Task brief.
Pull out every line from the line containing "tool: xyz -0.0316" through the end of the material, both ends included, and reproduce it exactly. Keep pictures out.

Dataset excerpt.
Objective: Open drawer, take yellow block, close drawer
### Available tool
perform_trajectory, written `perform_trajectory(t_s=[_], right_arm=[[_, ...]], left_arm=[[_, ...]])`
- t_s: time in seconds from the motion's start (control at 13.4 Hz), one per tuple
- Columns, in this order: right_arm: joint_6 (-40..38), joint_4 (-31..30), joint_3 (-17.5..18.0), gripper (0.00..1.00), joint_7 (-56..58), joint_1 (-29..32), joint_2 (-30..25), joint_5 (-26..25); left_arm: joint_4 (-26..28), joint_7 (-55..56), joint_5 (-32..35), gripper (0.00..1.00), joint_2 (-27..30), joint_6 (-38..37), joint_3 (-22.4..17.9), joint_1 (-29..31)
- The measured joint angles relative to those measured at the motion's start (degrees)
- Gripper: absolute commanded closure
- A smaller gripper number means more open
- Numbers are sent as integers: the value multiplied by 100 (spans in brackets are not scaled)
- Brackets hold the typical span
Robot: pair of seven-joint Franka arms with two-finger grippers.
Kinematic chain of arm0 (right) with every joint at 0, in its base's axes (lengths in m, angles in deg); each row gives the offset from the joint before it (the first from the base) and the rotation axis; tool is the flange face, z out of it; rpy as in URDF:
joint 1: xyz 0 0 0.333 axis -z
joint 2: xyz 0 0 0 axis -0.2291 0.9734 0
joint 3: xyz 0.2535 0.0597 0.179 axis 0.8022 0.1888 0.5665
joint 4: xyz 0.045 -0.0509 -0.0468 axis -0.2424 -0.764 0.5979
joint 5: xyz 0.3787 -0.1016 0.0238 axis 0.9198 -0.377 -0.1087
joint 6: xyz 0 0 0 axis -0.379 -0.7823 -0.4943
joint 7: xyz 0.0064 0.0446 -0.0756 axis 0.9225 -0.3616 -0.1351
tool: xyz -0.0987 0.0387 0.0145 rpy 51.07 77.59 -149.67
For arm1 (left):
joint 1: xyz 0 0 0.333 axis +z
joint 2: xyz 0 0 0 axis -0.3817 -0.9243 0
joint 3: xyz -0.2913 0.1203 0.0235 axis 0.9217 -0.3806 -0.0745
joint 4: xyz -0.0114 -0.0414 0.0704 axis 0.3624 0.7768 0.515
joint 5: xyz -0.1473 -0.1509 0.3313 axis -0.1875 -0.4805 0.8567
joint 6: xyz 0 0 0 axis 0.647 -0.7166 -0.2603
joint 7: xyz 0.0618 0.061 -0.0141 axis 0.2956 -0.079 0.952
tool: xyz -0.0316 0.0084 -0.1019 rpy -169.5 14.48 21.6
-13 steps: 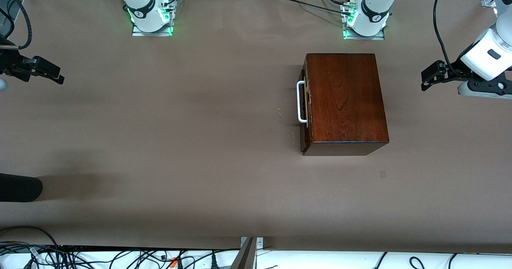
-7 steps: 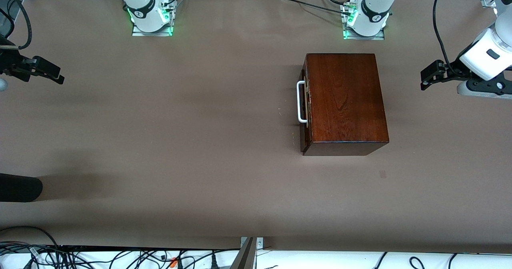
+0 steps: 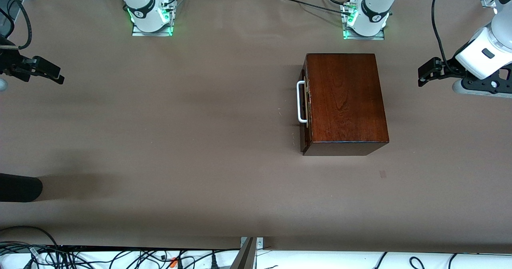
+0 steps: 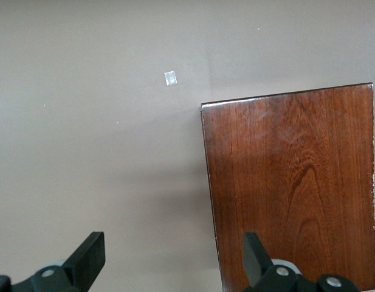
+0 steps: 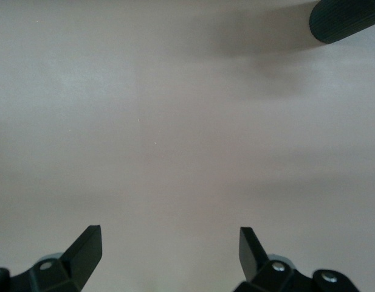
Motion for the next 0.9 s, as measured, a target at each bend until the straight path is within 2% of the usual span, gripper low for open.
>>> perform_trajectory(t_s=[0.22, 0.52, 0.67, 0.9], right_arm=[[0, 0, 0, 0, 0, 0, 0, 0], [0, 0, 0, 0, 0, 0, 0, 0], [0, 0, 0, 0, 0, 0, 0, 0], [0, 1, 0, 0, 0, 0, 0, 0]], left_arm=[[-3, 0, 0, 0, 0, -59, 23, -14], [-48, 2, 0, 0, 6, -199, 337, -34], [-62, 2, -1, 0, 7, -507, 673, -48], [-42, 190, -1, 0, -96, -837, 1548, -85]])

Result of this task.
tool: xyz -0.0316 0.0084 -0.1019 rpy -169.5 14.48 21.6
-13 steps: 
-7 steps: 
+0 steps: 
+0 steps: 
+0 steps: 
Motion for the next 0.9 s, as measured, a target at each bend until the straight path is within 2% of the usual span, gripper low for open.
>>> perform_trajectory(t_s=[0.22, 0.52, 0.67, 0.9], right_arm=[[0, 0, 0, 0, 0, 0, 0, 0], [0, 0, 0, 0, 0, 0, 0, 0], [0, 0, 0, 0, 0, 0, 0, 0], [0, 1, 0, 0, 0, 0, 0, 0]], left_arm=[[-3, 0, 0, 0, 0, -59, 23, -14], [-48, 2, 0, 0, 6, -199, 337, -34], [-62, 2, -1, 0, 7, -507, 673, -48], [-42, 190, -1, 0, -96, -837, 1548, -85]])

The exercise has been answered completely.